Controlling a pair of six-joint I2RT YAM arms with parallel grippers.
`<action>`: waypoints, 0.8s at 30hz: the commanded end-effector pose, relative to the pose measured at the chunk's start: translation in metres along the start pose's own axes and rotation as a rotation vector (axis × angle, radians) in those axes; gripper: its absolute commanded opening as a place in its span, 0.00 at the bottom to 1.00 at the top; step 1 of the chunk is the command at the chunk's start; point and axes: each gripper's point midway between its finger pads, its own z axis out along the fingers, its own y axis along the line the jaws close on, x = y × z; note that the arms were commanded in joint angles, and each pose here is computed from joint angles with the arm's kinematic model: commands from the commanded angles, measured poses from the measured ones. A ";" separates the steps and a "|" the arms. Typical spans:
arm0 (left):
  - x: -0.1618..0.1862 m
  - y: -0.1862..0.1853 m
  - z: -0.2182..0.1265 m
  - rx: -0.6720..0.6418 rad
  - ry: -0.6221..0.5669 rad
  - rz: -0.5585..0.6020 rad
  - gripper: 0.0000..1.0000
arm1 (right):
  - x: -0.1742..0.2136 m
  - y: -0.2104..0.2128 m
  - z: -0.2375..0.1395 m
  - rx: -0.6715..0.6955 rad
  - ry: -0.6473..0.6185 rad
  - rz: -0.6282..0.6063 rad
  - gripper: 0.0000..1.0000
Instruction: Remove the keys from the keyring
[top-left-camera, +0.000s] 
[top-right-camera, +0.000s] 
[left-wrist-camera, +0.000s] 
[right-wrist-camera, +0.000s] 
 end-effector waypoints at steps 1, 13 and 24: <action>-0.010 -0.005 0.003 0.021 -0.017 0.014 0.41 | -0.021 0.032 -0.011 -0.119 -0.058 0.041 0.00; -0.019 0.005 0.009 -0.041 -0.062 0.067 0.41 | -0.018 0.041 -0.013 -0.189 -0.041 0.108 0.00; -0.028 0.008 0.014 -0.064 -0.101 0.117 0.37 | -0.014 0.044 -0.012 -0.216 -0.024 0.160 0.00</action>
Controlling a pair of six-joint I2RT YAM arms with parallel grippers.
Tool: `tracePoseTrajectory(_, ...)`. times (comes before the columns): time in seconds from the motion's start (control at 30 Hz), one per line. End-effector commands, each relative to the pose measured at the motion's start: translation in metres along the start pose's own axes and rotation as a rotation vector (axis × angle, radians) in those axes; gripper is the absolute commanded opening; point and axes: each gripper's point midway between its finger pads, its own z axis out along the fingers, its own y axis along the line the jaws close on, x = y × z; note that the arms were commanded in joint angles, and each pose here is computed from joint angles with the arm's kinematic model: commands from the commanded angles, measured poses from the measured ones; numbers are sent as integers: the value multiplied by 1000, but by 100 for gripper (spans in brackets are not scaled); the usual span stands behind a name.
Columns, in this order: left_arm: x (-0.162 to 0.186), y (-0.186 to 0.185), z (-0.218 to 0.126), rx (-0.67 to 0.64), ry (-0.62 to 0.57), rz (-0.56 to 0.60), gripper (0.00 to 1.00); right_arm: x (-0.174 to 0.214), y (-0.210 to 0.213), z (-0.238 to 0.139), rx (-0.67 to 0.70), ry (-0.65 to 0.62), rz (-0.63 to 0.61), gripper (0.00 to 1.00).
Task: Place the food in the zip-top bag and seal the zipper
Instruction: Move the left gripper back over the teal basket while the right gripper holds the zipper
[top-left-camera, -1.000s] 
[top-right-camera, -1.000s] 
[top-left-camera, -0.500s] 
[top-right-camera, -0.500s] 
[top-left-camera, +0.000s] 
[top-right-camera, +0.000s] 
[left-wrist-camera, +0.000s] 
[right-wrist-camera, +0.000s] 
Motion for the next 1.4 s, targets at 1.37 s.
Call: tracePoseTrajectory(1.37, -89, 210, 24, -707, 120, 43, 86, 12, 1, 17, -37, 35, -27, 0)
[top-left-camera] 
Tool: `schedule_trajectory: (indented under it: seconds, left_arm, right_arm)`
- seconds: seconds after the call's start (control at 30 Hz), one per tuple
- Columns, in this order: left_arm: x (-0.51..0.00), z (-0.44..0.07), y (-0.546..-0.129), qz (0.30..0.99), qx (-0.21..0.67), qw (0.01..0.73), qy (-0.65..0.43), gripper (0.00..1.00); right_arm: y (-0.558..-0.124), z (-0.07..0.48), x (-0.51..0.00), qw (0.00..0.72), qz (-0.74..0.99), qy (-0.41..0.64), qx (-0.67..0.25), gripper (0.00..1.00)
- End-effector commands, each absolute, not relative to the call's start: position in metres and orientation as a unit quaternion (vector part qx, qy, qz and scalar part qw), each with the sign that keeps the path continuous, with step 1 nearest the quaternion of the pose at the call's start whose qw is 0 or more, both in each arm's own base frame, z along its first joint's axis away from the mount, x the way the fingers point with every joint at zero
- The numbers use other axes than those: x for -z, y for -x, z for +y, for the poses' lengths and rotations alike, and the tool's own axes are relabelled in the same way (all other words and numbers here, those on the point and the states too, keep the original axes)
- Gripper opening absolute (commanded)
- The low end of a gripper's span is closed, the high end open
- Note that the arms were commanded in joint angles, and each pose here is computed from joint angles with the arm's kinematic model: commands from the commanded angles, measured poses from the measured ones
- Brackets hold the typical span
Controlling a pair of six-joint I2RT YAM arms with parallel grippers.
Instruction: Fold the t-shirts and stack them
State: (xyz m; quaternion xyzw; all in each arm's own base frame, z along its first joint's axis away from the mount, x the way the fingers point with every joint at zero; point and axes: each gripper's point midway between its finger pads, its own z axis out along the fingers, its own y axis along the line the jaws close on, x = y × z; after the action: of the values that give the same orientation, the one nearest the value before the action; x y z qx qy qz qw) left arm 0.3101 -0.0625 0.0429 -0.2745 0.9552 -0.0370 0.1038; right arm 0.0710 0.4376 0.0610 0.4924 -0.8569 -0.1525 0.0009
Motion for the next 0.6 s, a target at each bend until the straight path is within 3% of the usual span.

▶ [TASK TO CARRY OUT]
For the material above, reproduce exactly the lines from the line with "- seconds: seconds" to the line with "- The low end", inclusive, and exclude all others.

▶ [SOLUTION FOR THIS TASK]
- seconds: seconds after the call's start (control at 30 Hz), one per tuple
- Columns, in this order: left_arm: x (-0.51..0.00), z (-0.44..0.07), y (-0.546..-0.129), qz (0.30..0.99), qx (-0.21..0.67), qw (0.01..0.73), qy (-0.65..0.43), gripper (0.00..1.00); right_arm: y (-0.558..-0.124), z (-0.07..0.48), x (-0.51..0.00), qw (0.00..0.72), qz (-0.74..0.99), qy (-0.41..0.64), qx (-0.67..0.25), gripper (0.00..1.00)
- End-effector commands, each absolute, not relative to the call's start: position in metres and orientation as a unit quaternion (vector part qx, qy, qz and scalar part qw), each with the sign that keeps the path continuous, with step 1 nearest the quaternion of the pose at the call's start whose qw is 0 or more, both in each arm's own base frame, z along its first joint's axis away from the mount, x the way the fingers point with every joint at zero
- The numbers use other axes than those: x for -z, y for -x, z for +y, for the poses' lengths and rotations alike, and the tool's own axes are relabelled in the same way (all other words and numbers here, those on the point and the states too, keep the original axes)
- Gripper opening absolute (commanded)
- The low end of a gripper's span is closed, the high end open

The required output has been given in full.